----- EXERCISE DATA -----

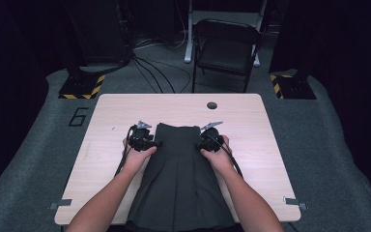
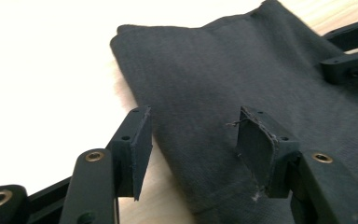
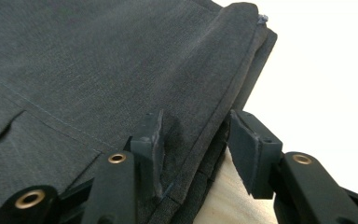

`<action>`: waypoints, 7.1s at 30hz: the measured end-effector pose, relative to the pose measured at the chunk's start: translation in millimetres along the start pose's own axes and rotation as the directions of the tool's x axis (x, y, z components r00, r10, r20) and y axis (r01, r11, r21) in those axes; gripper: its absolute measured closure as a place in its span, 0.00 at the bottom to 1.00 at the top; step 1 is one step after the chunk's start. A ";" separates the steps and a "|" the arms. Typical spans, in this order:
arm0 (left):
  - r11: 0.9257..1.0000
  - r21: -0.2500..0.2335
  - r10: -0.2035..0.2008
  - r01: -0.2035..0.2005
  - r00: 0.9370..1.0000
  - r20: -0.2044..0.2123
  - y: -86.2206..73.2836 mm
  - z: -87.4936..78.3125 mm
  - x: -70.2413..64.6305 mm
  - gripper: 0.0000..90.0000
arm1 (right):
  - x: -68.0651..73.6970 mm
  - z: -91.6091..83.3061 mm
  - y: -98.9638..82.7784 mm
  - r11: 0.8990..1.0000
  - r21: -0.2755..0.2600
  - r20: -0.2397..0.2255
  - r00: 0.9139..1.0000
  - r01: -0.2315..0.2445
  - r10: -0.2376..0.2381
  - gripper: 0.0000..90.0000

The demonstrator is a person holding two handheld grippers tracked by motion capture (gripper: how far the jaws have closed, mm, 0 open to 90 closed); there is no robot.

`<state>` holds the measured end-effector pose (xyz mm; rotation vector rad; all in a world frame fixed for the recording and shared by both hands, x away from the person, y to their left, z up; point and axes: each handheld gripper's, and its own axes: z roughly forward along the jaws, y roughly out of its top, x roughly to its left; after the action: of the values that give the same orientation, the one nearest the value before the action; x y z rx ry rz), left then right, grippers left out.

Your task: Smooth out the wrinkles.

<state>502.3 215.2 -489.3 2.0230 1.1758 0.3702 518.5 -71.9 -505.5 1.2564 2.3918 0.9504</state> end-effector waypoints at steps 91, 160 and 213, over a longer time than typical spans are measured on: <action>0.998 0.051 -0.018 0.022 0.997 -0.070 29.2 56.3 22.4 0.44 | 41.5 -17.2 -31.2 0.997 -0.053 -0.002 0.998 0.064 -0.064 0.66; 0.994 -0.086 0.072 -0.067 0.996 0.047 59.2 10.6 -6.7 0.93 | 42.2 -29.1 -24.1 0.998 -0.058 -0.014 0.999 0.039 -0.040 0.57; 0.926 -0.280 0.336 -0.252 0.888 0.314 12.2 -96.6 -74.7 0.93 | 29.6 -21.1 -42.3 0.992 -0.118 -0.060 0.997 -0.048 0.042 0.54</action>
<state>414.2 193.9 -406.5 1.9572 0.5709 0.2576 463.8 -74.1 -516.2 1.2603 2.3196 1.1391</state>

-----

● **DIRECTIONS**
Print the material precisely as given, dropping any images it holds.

● **EXERCISE RESPONSE**
`<action>`: waypoints, 7.1s at 30hz: the measured end-effector pose, relative to the pose measured at the chunk's start: translation in millimetres along the start pose's own axes and rotation as the directions of the tool's x axis (x, y, z components r00, r10, r20) and y axis (r01, r11, r21) in those axes; gripper: its absolute measured closure as a place in its span, 0.00 at the bottom to 1.00 at the top; step 1 is one step after the chunk's start. A ";" separates the steps and a "|" the arms. Typical spans, in this order:
arm0 (left):
  - r11: 0.9257..1.0000
  - r21: -0.2500..0.2335
  - r10: -0.2035..0.2008
  - r01: -0.2035..0.2005
  - r00: 0.9370..1.0000
  - r20: -0.2044..0.2123
  - y: -86.2206..73.2836 mm
  - z: -87.4936..78.3125 mm
  - x: -70.2413..64.6305 mm
  - gripper: 0.0000..90.0000
arm1 (right):
  - x: -68.0651..73.6970 mm
  - z: -91.6091..83.3061 mm
  - y: -98.9638..82.7784 mm
  - r11: 0.8990..1.0000
  - r21: -0.2755..0.2600
  - r20: -0.2397..0.2255
  - r00: 0.9139..1.0000
  - r01: -0.2315..0.2445
  - r10: -0.2376..0.2381
  - gripper: 0.0000..90.0000

The demonstrator is a person holding two handheld grippers tracked by motion capture (gripper: how far the jaws have closed, mm, 0 open to 90 closed); there is no robot.

`<state>` holds the measured end-effector pose (xyz mm; rotation vector rad; all in a world frame fixed for the recording and shared by both hands, x away from the person, y to their left, z up; point and axes: each handheld gripper's, and its own axes: z roughly forward along the jaws, y roughly out of its top, x roughly to its left; after the action: of the values that give the same orientation, the one nearest the value before the action; x y z rx ry rz), left then right, grippers left out.

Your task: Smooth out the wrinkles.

<state>502.3 215.2 -489.3 2.0230 1.1758 0.3702 518.5 -71.9 -505.5 1.2564 2.3918 0.9504</state> end-effector waypoints at steps 91, 160 and 213, over a longer time than typical spans are measured on: <action>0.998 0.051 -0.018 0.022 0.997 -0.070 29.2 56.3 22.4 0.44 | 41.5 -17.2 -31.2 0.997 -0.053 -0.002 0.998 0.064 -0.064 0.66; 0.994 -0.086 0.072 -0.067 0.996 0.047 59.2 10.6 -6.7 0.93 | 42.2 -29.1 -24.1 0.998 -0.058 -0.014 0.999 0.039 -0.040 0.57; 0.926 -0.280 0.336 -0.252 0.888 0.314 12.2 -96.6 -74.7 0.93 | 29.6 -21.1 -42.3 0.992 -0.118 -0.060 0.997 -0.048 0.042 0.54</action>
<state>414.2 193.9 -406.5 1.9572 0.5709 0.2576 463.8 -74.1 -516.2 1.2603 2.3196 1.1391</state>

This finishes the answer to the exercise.